After this incident, Ann returns home in a panic, insisting to the secretary that she must see her husband, who is with a patient. She pulls off her gloves and scribbles a note to her husband; then she pauses, tears it up, and races upstairs, leaving her gloves behind. Ann enters the bedroom, tosses her purse on the bed, and puts her hat on the dresser. She runs her hand through her hair and then, seeing herself and the purse reflected in the mirror, she turns and moves back to the bed. She opens the purse and removes the stolen pin; then she returns it, closes her purse, and moves to a chaise lounge, where she hides the purse under a pillow. She stands and worries her hands, then whispers to herself: “I must tell him.” She begins moving slowly across the room: “Right away.” Something on the bedroom desk catches her eye and she stops. She picks up a photo of her and her husband and gazes at it longingly. They appear to be dressed in swimwear, suggesting a honeymoon, or at least a vacation—at any rate, happy times. She hears a door slam and turns, alarmed. She leaps from the desk and rushes into an unseen recess of the bedroom, behind a white curtain.

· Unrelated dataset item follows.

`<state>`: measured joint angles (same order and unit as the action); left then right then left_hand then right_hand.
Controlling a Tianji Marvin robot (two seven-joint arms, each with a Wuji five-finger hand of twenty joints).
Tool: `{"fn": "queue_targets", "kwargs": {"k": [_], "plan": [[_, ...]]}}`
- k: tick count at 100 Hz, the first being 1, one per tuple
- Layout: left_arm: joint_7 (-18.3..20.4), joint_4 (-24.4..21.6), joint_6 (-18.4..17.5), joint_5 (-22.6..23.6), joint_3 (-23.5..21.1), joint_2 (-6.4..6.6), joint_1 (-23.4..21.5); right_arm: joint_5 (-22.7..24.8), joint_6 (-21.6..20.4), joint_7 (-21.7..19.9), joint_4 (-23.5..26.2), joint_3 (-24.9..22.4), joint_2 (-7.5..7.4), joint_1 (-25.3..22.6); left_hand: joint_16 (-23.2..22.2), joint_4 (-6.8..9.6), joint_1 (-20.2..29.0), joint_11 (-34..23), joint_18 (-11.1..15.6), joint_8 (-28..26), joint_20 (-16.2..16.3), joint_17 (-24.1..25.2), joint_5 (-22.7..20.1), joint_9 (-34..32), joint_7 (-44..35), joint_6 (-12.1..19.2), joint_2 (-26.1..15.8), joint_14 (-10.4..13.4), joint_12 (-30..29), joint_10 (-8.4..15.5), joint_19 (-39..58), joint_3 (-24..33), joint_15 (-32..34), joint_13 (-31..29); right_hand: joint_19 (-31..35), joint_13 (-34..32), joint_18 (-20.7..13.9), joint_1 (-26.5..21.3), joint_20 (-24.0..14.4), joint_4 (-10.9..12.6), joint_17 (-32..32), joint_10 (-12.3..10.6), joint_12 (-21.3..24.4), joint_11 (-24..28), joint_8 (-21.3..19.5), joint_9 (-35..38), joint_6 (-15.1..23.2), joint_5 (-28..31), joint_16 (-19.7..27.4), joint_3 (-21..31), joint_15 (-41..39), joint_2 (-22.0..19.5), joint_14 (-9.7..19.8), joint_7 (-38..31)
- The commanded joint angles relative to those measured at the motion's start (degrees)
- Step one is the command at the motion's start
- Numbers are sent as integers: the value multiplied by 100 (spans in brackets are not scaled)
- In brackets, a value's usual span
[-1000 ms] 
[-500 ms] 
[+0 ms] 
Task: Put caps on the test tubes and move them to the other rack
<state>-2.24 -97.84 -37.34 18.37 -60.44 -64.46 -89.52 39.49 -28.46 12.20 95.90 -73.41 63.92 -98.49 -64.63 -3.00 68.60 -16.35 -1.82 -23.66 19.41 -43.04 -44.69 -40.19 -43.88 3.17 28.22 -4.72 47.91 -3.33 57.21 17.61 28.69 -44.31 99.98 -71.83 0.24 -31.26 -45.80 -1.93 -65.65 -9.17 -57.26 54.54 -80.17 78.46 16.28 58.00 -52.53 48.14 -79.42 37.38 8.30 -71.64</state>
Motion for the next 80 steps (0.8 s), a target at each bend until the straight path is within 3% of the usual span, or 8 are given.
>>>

It is the second part of this scene that is interests me most. In particular, I am fascinated by the actors’ business—that is, the physical activities they are engaging with while talking—and in particular by the fact that this business goes unacknowledged by the two characters. But this attention to business leads to other issues as well, such as framing and movement, rhythm and performance. As Andrew Klevan has suggested, close attention to elements such as these “may enhance the density of our interpretations because we are responsive … to physicality and texture. Taken along with the movement of the performer, we are sensitive to the movement of meaning.6 That last phrase is crucial: meaning itself is not in question here, for that is obvious; my interest here is in the ways in which the obvious meanings are established, colored, subtly altered. I would take issue only with Klevan’s phrase “density of our interpretations” (though this is really semantic quibbling), for I feel my examination of the scene in question is less a matter of interpretation than of comprehension: pinpointing how obvious meaning is constructed. I am also interested here in those features of the scene that lie outside meaning, but that contribute to the overall aesthetic effect. None of these various elements is hidden: they are, so to speak, on the surface of the film. But stopping to consider what is on the surface, we become attentive to just how complex the obvious can be. Getting to the heart of all this will require a careful, thorough examination of the scene.
Bill, showing urgent concern, bursts into the room carrying the gloves Ann had inadvertently left downstairs. He is framed in a medium shot (shot 1a).
Bill moves screen right (1b), the camera panning with him, and finds Ann standing before her vanity mirror, relaxed, brushing her hair (1c).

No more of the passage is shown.